══ Excerpted records

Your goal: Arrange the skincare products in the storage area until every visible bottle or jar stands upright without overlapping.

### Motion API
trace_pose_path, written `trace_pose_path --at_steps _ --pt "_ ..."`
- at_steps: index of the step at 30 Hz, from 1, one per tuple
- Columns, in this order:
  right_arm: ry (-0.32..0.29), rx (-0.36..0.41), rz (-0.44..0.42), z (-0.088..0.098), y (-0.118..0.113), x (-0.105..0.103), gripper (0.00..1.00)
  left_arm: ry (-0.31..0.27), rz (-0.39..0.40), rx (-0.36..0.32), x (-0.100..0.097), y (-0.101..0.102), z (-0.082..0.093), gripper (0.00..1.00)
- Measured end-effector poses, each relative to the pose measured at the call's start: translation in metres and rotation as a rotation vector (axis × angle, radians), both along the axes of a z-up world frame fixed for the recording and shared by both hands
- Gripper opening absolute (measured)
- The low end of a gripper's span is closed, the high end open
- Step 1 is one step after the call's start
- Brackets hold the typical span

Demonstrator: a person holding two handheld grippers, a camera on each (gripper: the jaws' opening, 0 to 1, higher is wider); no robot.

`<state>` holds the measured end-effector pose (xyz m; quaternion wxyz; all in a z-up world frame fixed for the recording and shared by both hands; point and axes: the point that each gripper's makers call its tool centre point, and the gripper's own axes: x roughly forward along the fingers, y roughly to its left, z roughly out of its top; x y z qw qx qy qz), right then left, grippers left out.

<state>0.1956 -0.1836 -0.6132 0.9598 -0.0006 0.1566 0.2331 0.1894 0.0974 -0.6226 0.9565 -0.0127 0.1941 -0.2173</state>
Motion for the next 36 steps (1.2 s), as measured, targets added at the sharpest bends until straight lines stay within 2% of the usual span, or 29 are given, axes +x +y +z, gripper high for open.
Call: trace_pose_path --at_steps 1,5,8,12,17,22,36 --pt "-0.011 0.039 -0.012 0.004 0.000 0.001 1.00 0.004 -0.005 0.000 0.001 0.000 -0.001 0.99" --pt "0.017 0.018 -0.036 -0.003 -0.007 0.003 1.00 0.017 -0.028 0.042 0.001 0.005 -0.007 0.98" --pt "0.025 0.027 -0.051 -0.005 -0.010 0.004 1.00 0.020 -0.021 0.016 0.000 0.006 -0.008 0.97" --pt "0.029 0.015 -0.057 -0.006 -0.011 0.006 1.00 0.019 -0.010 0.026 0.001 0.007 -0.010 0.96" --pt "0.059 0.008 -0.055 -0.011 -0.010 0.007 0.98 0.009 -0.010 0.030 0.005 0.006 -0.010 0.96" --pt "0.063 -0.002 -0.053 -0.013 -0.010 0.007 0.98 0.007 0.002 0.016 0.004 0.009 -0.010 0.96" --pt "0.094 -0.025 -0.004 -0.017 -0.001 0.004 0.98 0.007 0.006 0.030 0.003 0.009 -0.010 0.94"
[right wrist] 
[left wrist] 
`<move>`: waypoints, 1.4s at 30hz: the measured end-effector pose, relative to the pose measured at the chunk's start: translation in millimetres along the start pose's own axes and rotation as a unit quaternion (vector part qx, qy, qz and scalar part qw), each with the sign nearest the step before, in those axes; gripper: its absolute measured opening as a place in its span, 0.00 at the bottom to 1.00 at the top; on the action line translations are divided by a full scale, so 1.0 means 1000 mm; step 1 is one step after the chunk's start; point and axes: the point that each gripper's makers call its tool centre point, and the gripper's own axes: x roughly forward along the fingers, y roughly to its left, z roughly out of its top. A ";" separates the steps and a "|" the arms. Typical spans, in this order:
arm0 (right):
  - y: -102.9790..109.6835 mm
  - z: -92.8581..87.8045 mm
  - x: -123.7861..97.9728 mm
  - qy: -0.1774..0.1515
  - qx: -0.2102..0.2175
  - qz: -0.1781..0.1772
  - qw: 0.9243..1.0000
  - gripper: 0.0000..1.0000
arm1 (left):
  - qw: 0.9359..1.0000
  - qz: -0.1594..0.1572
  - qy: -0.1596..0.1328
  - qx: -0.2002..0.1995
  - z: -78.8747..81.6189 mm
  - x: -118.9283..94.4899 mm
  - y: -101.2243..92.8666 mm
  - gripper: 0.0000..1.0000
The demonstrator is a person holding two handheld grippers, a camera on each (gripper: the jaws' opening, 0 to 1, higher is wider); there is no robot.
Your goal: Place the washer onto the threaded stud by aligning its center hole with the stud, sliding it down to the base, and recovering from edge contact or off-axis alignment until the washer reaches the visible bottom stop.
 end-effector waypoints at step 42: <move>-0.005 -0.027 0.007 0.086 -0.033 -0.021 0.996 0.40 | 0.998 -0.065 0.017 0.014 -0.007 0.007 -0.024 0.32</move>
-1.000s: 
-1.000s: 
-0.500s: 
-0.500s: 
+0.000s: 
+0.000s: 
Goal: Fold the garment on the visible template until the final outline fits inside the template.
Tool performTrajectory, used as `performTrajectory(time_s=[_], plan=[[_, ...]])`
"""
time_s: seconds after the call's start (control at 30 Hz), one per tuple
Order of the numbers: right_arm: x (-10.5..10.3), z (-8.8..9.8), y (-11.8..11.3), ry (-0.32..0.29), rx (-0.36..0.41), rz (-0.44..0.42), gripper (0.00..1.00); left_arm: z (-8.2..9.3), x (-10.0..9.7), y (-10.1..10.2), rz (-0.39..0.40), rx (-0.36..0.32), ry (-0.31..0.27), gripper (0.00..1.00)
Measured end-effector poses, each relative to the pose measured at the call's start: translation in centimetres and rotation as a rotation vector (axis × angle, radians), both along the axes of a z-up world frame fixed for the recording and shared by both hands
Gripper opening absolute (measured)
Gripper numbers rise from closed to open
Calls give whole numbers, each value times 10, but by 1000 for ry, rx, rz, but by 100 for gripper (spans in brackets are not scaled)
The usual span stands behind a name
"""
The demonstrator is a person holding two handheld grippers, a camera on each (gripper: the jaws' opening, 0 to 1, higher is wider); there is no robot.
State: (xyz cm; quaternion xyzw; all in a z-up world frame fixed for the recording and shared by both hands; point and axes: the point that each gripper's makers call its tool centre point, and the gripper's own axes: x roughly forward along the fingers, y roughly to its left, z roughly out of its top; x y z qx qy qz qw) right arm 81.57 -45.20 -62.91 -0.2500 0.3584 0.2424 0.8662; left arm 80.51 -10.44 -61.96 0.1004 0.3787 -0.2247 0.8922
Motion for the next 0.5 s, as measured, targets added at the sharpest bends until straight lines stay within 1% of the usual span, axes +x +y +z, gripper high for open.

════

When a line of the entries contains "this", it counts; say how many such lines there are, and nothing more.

2